*EXERCISE OBJECTIVE*:
Copy out each line of the entries below in which the string "please" appears.

[Records from a collection]
↓↓↓

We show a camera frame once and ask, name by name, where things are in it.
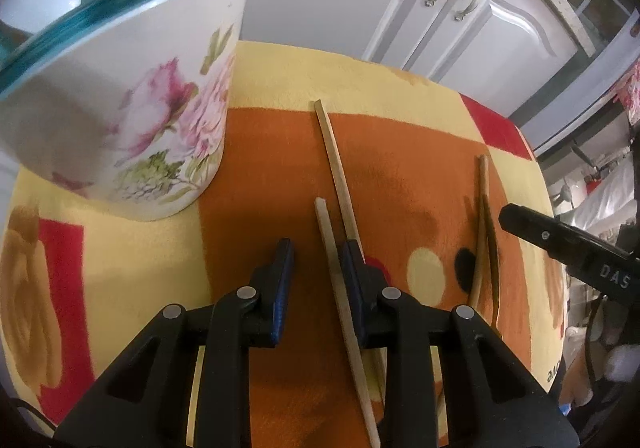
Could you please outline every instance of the floral pattern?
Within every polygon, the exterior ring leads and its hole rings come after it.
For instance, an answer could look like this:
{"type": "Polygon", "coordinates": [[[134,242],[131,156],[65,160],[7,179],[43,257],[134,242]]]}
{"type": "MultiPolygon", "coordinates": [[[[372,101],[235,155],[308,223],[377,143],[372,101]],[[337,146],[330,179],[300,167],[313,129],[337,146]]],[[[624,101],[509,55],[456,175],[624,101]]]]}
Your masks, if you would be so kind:
{"type": "Polygon", "coordinates": [[[122,152],[114,164],[112,198],[172,203],[202,190],[216,173],[234,65],[233,54],[224,60],[222,55],[232,28],[222,38],[217,30],[210,39],[200,70],[202,89],[185,80],[176,57],[149,70],[127,92],[104,144],[122,152]]]}

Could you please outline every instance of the table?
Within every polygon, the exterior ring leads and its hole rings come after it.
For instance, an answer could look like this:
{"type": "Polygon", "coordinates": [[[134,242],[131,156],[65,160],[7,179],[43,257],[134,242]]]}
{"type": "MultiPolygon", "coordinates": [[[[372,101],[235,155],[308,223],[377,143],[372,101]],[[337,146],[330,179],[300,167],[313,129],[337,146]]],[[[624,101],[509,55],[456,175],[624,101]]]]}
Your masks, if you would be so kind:
{"type": "MultiPolygon", "coordinates": [[[[38,207],[47,259],[50,312],[37,327],[45,336],[58,327],[60,346],[35,342],[33,351],[15,353],[2,333],[0,382],[59,422],[160,308],[217,300],[244,285],[277,240],[289,237],[296,269],[284,338],[250,358],[254,446],[365,447],[314,213],[314,199],[327,199],[334,234],[344,240],[313,101],[322,99],[330,114],[367,261],[424,304],[449,309],[466,301],[478,156],[491,158],[496,222],[507,202],[551,215],[545,183],[508,120],[424,78],[275,44],[241,42],[237,54],[220,170],[179,214],[127,221],[20,170],[10,206],[38,207]],[[30,365],[36,358],[44,361],[30,365]],[[43,386],[56,371],[60,384],[43,386]]],[[[561,267],[542,250],[497,234],[498,325],[548,389],[564,335],[561,267]]],[[[13,296],[24,307],[20,316],[28,316],[33,295],[13,296]]],[[[490,313],[490,300],[484,290],[481,311],[490,313]]]]}

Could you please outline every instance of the black cable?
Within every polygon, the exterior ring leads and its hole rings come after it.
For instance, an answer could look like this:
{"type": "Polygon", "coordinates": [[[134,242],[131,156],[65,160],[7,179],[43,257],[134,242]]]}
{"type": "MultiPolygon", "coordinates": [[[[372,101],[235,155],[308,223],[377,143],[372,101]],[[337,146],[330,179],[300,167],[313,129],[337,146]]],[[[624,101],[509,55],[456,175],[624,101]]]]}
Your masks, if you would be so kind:
{"type": "Polygon", "coordinates": [[[51,428],[53,431],[56,431],[56,425],[54,425],[49,419],[47,419],[44,414],[37,408],[35,408],[32,404],[18,398],[11,398],[10,401],[15,408],[24,408],[25,410],[28,410],[49,428],[51,428]]]}
{"type": "Polygon", "coordinates": [[[589,375],[589,384],[591,385],[592,391],[596,388],[596,376],[593,372],[593,362],[591,361],[591,330],[593,329],[593,322],[595,322],[596,314],[598,313],[598,309],[600,308],[603,298],[604,293],[600,293],[600,296],[593,304],[593,310],[591,311],[589,321],[587,322],[587,334],[584,338],[584,360],[587,365],[587,374],[589,375]]]}

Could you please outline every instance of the pink rose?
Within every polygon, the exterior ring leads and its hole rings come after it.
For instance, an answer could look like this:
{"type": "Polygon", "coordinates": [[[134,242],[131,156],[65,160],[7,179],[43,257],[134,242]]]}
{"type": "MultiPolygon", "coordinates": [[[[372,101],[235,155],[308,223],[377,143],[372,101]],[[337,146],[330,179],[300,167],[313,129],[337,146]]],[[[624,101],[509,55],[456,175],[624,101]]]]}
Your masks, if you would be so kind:
{"type": "Polygon", "coordinates": [[[199,158],[213,154],[224,138],[233,64],[234,57],[231,56],[178,118],[178,136],[189,154],[199,158]]]}
{"type": "Polygon", "coordinates": [[[185,83],[177,58],[149,70],[124,96],[116,121],[109,129],[106,145],[126,153],[118,163],[144,152],[190,100],[195,88],[193,83],[185,83]]]}

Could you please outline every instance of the black oval spot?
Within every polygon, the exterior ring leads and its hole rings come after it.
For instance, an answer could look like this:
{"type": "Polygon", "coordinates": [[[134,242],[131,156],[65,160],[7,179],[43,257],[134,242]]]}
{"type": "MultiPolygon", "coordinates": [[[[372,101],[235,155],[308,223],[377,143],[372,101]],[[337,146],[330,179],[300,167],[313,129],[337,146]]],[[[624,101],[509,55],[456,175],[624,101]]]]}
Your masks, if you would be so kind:
{"type": "Polygon", "coordinates": [[[456,253],[454,269],[460,289],[470,293],[476,269],[476,256],[468,248],[460,248],[456,253]]]}

↑↑↑

*ANSWER SECTION*:
Could you please outline every instance of the floral pattern?
Could you please outline every instance of the table?
Could you please outline every instance of the black cable?
Could you please outline every instance of the pink rose?
Could you please outline every instance of the black oval spot?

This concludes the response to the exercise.